■ Given data ■
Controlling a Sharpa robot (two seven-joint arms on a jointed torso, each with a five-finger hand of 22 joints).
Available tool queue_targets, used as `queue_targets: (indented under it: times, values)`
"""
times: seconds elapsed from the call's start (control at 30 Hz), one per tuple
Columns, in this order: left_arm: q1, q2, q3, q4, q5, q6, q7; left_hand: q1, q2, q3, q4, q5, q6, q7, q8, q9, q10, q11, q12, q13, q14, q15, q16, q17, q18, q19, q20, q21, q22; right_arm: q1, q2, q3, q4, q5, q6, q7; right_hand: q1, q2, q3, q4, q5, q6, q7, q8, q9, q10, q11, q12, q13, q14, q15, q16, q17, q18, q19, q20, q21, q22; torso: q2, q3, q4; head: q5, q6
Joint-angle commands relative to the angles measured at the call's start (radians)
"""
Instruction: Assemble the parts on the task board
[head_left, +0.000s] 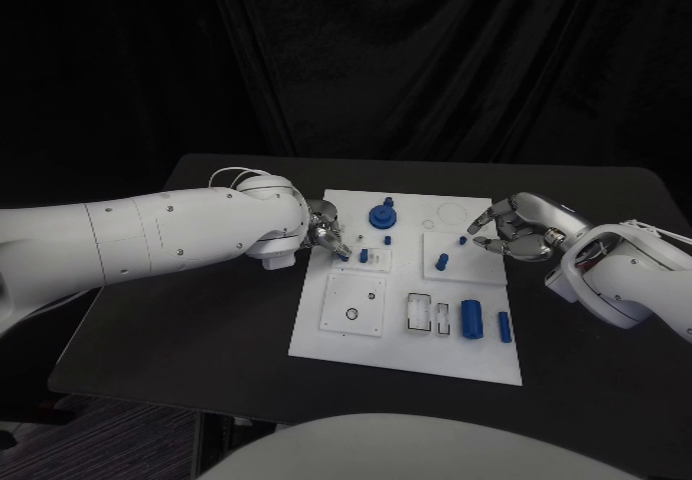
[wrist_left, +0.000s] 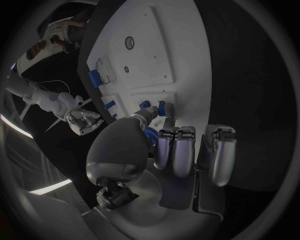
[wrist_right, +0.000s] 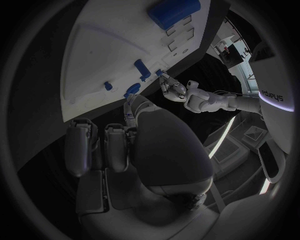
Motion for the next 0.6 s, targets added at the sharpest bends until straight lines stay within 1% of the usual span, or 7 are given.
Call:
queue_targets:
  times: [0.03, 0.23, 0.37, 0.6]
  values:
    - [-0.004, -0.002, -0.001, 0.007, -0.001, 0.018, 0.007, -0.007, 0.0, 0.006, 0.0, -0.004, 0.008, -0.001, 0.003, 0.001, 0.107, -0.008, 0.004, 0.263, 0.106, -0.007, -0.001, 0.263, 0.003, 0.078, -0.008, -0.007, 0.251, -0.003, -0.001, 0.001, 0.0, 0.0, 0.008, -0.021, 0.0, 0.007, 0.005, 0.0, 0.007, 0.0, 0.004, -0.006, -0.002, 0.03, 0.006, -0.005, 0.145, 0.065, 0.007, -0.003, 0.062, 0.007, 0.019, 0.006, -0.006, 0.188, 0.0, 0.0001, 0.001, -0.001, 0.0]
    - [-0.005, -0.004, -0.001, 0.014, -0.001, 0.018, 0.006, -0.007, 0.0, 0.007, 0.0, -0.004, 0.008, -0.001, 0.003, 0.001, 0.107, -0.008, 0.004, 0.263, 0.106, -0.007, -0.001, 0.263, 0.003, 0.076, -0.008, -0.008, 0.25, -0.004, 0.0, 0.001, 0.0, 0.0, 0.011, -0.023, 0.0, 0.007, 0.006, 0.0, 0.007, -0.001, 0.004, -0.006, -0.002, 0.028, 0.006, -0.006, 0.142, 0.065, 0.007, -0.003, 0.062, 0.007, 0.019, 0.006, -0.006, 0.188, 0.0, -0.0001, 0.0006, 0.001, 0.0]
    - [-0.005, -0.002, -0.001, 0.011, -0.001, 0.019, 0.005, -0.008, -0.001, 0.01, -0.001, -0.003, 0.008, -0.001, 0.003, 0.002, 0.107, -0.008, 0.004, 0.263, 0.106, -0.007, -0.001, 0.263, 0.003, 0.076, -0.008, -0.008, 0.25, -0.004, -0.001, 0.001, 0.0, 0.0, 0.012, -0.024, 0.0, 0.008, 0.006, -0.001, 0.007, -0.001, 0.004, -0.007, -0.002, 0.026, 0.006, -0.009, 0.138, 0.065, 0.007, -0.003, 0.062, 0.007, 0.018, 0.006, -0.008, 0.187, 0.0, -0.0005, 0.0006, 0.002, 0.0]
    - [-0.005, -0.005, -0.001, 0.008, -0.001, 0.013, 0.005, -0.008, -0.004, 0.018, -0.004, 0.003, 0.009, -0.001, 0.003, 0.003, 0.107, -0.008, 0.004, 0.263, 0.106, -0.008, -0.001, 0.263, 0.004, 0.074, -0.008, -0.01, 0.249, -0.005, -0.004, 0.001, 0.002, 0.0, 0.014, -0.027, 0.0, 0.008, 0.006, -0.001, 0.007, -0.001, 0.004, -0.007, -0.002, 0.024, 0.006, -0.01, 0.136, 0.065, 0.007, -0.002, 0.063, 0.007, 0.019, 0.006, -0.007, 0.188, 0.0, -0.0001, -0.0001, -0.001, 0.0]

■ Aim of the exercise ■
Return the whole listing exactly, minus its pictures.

■ Task result ■
Controlling a Sharpa robot (two seven-joint arms on a jointed torso, each with a five-finger hand of 22 joints).
Available tool queue_targets, used as `queue_targets: (indented under it: times, values)`
"""
times: seconds elapsed from the call's start (control at 30 Hz), one per tuple
Columns, in this order: left_arm: q1, q2, q3, q4, q5, q6, q7; left_hand: q1, q2, q3, q4, q5, q6, q7, q8, q9, q10, q11, q12, q13, q14, q15, q16, q17, q18, q19, q20, q21, q22; right_arm: q1, q2, q3, q4, q5, q6, q7; right_hand: q1, q2, q3, q4, q5, q6, q7, q8, q9, q10, q11, q12, q13, q14, q15, q16, q17, q18, q19, q20, q21, q22; torso: q2, q3, q4; head: q5, q6
Joint-angle commands relative to the angles measured at the call's start (radians)
"""
Instruction: Assemble the parts on the task board
[head_left, +0.000s] 
[wrist_left, +0.000s] 
[wrist_right, +0.000s] 
Motion for the next 0.6 s, targets added at the sharpest bends until straight lines stay within 1% of the usual span, or 7 are given.
Call:
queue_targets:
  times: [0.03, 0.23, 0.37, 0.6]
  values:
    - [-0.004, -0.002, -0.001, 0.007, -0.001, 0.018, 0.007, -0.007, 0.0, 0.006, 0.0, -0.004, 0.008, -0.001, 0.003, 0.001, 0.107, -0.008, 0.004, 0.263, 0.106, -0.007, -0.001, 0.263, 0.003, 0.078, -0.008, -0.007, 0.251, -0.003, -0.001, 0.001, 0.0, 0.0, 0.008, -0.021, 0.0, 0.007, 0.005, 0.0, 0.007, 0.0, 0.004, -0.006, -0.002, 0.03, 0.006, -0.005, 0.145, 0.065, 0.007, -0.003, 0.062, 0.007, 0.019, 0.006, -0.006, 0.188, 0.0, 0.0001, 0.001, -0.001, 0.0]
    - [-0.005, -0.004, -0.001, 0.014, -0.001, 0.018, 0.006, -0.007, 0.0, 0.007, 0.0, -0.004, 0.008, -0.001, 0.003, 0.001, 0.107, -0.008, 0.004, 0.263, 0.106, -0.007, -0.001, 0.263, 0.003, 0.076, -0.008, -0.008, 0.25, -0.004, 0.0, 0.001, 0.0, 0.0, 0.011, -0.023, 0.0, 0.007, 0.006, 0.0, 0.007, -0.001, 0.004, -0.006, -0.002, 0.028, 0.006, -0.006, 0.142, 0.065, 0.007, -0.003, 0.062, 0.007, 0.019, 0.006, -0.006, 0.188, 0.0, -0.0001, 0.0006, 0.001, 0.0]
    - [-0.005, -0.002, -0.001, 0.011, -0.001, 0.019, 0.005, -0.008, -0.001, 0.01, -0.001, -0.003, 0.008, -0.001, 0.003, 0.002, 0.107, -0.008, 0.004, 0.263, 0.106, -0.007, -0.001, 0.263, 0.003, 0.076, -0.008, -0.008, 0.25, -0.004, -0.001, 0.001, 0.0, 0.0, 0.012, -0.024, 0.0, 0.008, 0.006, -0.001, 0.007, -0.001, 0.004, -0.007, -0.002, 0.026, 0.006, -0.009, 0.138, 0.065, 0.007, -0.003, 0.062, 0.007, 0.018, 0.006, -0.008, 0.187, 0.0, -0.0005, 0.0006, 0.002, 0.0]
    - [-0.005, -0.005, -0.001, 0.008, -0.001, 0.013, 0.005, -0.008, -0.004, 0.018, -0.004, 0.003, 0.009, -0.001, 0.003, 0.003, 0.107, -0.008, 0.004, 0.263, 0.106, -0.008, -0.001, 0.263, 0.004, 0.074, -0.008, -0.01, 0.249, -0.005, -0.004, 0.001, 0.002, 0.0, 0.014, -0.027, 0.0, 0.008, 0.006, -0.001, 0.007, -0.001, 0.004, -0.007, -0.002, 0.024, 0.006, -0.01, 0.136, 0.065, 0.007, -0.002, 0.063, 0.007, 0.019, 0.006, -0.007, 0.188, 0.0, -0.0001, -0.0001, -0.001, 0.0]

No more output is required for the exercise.